#### [Instructions for the task]
Give again, exactly as written, each line of the material below starting at the line that contains "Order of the" and ending at the line that contains "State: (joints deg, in". Both ends count, and no other line does.

──────────

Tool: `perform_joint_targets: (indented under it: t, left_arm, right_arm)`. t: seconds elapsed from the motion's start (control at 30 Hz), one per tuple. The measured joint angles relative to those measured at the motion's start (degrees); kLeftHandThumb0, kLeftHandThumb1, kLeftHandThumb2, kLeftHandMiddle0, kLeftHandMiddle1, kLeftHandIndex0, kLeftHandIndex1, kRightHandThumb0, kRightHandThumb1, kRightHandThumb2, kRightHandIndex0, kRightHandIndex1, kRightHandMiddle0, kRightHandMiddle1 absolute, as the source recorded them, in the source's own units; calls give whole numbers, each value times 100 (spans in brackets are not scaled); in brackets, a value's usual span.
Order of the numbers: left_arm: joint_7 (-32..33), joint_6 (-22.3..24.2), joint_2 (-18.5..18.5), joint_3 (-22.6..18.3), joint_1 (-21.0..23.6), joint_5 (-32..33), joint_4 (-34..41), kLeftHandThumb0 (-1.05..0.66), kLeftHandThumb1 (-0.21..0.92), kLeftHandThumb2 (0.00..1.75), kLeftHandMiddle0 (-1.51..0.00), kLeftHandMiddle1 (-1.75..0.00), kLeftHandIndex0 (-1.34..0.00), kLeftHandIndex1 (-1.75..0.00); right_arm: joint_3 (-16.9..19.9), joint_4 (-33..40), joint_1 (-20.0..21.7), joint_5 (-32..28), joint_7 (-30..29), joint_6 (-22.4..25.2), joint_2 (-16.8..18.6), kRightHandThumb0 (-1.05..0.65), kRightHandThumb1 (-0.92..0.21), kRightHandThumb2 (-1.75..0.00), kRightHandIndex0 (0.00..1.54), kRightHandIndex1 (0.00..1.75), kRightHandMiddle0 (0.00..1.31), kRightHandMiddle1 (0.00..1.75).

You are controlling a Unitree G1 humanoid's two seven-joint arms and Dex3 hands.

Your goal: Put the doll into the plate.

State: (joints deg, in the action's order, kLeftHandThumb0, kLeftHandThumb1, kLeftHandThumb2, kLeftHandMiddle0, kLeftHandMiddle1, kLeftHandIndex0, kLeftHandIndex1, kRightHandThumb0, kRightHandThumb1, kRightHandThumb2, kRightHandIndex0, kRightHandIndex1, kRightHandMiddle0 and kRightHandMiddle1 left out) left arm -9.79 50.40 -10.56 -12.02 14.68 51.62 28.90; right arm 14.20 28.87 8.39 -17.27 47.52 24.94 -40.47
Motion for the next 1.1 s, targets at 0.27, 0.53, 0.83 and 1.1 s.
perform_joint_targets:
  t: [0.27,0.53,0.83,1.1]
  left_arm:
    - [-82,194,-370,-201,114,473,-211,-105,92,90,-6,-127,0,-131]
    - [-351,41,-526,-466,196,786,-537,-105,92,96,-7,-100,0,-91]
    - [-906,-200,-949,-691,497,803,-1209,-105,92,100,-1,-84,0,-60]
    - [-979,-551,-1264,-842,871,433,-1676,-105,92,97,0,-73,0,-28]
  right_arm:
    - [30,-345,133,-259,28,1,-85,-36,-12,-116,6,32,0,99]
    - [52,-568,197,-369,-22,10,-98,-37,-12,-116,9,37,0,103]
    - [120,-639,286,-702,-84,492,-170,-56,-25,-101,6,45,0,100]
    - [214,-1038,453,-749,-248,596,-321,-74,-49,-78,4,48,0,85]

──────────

#### [Written solution]
Order of the numbers: left_arm: joint_7 (-32..33), joint_6 (-22.3..24.2), joint_2 (-18.5..18.5), joint_3 (-22.6..18.3), joint_1 (-21.0..23.6), joint_5 (-32..33), joint_4 (-34..41), kLeftHandThumb0 (-1.05..0.66), kLeftHandThumb1 (-0.21..0.92), kLeftHandThumb2 (0.00..1.75), kLeftHandMiddle0 (-1.51..0.00), kLeftHandMiddle1 (-1.75..0.00), kLeftHandIndex0 (-1.34..0.00), kLeftHandIndex1 (-1.75..0.00); right_arm: joint_3 (-16.9..19.9), joint_4 (-33..40), joint_1 (-20.0..21.7), joint_5 (-32..28), joint_7 (-30..29), joint_6 (-22.4..25.2), joint_2 (-16.8..18.6), kRightHandThumb0 (-1.05..0.65), kRightHandThumb1 (-0.92..0.21), kRightHandThumb2 (-1.75..0.00), kRightHandIndex0 (0.00..1.54), kRightHandIndex1 (0.00..1.75), kRightHandMiddle0 (0.00..1.31), kRightHandMiddle1 (0.00..1.75).

You are controlling a Unitree G1 humanoid's two seven-joint arms and Dex3 hands.

Your goal: Put the doll into the plate.

State: (joints deg, in the action's order, kLeftHandThumb0, kLeftHandThumb1, kLeftHandThumb2, kLeftHandMiddle0, kLeftHandMiddle1, kLeftHandIndex0, kLeftHandIndex1, kRightHandThumb0, kRightHandThumb1, kRightHandThumb2, kRightHandIndex0, kRightHandIndex1, kRightHandMiddle0 and kRightHandMiddle1 left out) left arm -9.79 50.40 -10.56 -12.02 14.68 51.62 28.90; right arm 14.20 28.87 8.39 -17.27 47.52 24.94 -40.47

The required response has been given in full.